The district represents a prime example of the municipal social service, hospital and cemetery complexes for the poor that developed in the early years of the United States after churches were removed as primary providers, according to the proposal written by retired archaeologist Dr. L. Daniel Mouer.

In support, Ms. McQueen secured endorsements from 60 groups and individuals, including Mayor Levar M. Stoney, City Council members Kim B. Gray, Stephanie A. Lynch and Ellen F. Robertson, the Historic Richmond Foundation and area legislators such as Henrico Delegate Lamont Bagby, chairman of the Virginia Legislative Black Caucus.

There are more steps in securing the landmark status, but Ms. McQueen calls the approval a significant first step toward giving proper attention to the area and the almost erased burial ground that ranked among the largest municipal cemeteries for people of African descent in the nation.

“I see it as very important that this full history be recorded, particularly the African burial ground, as it was removed from memory and is no longer visible,” Ms. McQueen said.

Gaining historic designation could impact other projects, including a state plan to widen Interstate 64 and lay extra tracks to speed up passenger train service to and from Main Street Station.

The cemetery, opened in 1816, was once called the Grave Yard for Free People of Colour and For Slaves and was known as the Shockoe Hill African Burying Ground after the Civil War. It replaced the first burial ground for Black people at 15th and Broad streets and remained active until 1879.

Ms. McQueen, a genealogy buff, got involved with the cemetery when she discovered that at least one and possibly five of her relatives, including her enslaved four times great-grandmother, were buried there in graves that are unmarked and/or covered over. Ms. McQueen has since unearthed city maps and other documentation of the burial ground that has been regularly desecrated. The city intruded on the site to build a bridge over Shockoe Valley and allowed railroad tracks and an interstate to be built through it.
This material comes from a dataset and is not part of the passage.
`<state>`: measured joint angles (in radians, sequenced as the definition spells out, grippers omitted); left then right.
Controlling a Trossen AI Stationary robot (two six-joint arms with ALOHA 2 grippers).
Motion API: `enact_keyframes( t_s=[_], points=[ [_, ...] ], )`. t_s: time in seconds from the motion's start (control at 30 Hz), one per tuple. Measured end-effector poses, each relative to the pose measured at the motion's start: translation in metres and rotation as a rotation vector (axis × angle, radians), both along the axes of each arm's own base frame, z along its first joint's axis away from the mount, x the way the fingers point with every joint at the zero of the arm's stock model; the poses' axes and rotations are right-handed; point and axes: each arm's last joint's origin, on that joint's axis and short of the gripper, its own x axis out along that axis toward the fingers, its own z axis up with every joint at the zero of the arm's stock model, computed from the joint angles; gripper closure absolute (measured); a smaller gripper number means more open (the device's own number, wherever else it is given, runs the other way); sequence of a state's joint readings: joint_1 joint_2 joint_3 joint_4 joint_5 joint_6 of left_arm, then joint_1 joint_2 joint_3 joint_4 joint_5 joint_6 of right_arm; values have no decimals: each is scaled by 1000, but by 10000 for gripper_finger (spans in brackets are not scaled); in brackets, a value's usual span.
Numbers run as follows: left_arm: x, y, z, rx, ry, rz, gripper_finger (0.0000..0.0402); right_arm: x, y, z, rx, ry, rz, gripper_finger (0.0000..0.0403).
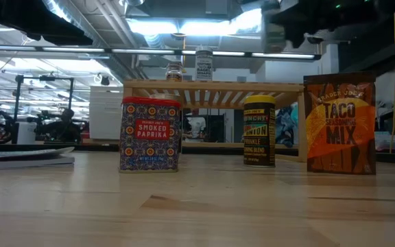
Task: Shelf spices
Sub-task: Remove the green seasoning bottle from the shelf
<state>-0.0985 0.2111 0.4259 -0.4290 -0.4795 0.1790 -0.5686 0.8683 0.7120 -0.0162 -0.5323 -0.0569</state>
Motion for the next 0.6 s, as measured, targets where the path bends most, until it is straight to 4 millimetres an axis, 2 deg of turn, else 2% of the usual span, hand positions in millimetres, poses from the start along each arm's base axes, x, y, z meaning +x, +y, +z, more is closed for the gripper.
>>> enact_keyframes(
  t_s=[0.17, 0.33, 0.47, 0.6],
  points=[
    [0, 0, 0, 0, 0, 0, 2, -27, 17, 4, 51, 44, -2, 196],
    [0, 0, 0, 0, 0, 0, 2, -48, 30, -3, 121, 93, -11, 196],
    [0, 0, 0, 0, 0, 0, 2, -55, 35, -18, 186, 110, -21, 196],
    [0, 0, 0, 0, 0, 0, 2, -59, 38, -42, 269, 140, -28, 196]
  ],
)
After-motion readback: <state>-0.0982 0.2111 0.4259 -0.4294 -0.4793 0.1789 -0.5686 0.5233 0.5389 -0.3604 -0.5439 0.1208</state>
The city also built its first animal shelter and authorized a now-closed gas station and mechanic’s shop to be built on top of it.

Ms. McQueen has received research support from two private archaeologists, Ellen Chapman and Steve Thompson, and an ally in Dr. Ryan K. Smith, a history professor at Virginia Commonwealth University, who is writing a book on Richmond cemeteries.
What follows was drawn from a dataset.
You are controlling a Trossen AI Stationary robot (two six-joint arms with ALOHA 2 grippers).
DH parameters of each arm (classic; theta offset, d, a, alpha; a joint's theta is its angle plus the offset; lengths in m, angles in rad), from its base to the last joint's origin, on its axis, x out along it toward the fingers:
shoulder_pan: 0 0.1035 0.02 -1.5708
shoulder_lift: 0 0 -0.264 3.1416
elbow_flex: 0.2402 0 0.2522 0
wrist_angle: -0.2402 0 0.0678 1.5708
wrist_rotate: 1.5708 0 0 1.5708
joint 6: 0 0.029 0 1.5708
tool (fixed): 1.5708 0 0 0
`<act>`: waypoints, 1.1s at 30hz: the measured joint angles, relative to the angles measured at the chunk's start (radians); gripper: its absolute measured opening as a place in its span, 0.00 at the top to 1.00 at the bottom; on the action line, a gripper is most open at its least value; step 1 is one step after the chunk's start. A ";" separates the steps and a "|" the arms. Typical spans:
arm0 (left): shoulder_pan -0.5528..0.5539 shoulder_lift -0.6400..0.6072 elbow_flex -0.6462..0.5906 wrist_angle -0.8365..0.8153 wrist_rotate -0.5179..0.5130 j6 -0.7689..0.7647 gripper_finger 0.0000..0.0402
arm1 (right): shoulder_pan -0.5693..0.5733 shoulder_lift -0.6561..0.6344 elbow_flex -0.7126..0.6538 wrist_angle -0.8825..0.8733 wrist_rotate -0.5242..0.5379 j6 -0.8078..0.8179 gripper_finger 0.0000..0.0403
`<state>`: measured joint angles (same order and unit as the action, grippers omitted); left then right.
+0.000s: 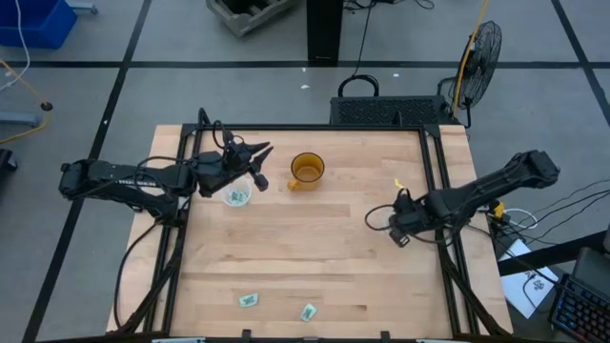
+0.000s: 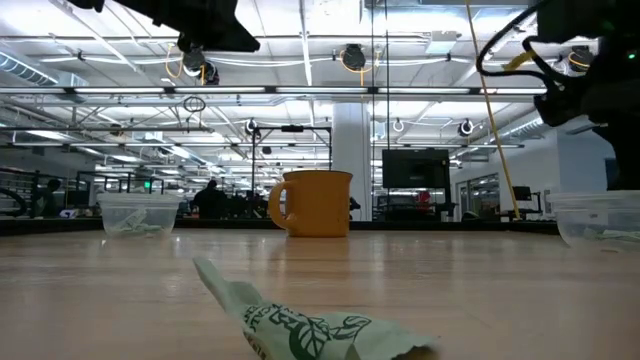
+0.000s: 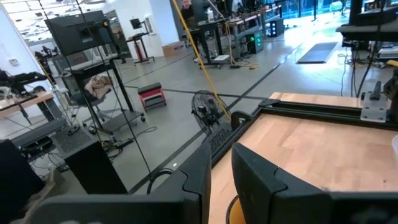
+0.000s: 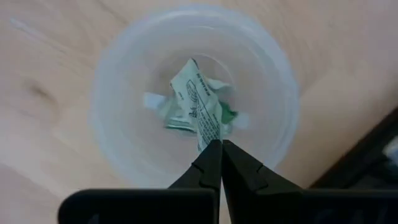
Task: Pick and place Stevia / Truvia into bins
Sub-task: Put the light green stevia packet into the right transparent container, then put the light green stevia packet into the left transparent container
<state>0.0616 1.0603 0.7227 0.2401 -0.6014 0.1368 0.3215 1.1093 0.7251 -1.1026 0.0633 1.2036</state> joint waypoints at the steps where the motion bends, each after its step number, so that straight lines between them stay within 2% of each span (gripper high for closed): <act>1: 0.003 0.000 0.000 -0.001 0.000 0.000 0.82 | -0.008 0.005 -0.003 0.000 -0.009 -0.022 1.00; 5: 0.006 0.000 0.000 -0.003 0.000 0.000 0.82 | -0.035 0.015 -0.005 0.011 -0.014 -0.077 0.98; 15: 0.005 0.000 0.000 -0.003 0.000 -0.006 0.82 | -0.080 0.009 -0.005 0.057 -0.013 -0.120 0.83; 19: 0.005 0.000 0.000 -0.003 0.000 -0.014 0.82 | -0.109 -0.007 0.019 0.052 -0.025 -0.122 0.82; 25: 0.005 0.000 0.000 -0.005 0.002 -0.019 0.82 | -0.119 -0.063 0.120 0.060 -0.033 -0.223 0.82; 28: 0.006 0.000 0.001 -0.030 0.086 -0.019 0.82 | -0.119 -0.096 0.159 0.120 0.035 -0.287 0.82; 33: -0.001 0.000 0.001 -0.135 0.375 -0.047 0.82 | -0.119 -0.139 0.151 0.394 0.171 -0.539 0.82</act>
<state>0.0607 1.0603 0.7235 0.1046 -0.2262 0.0894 0.2024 0.9704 0.8763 -0.7083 0.2343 0.6642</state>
Dr. Mouer got involved, in part, because of his interest in the area. Thirty years ago, as a VCU archaeology professor, he had proposed a similar historic district for the same area.

During the early 1990s, Dr. Mouer led the recovery of the skeletons of Black people from a pre-Civil War well on VCU’s medical campus. The skeletons were from bodies that were used to train medical students and then discarded. Dr. Mouer said most of the bodies likely were stolen from fresh graves in the African burial ground at Hospital Street.

In the historic district proposal, Dr. Mouer noted the city “is trying to come to grips with and correct some failings of its history. Among those is the abandonment and destruction of the Shockoe Hill African Burying Ground.

“It is time,” he continued, “to recognize the formerly discarded and ignored portions of the history of this important district. And it is time to honor the fact that a large part is sacred ground for descendants of more than 22,000 African-Americans buried here.”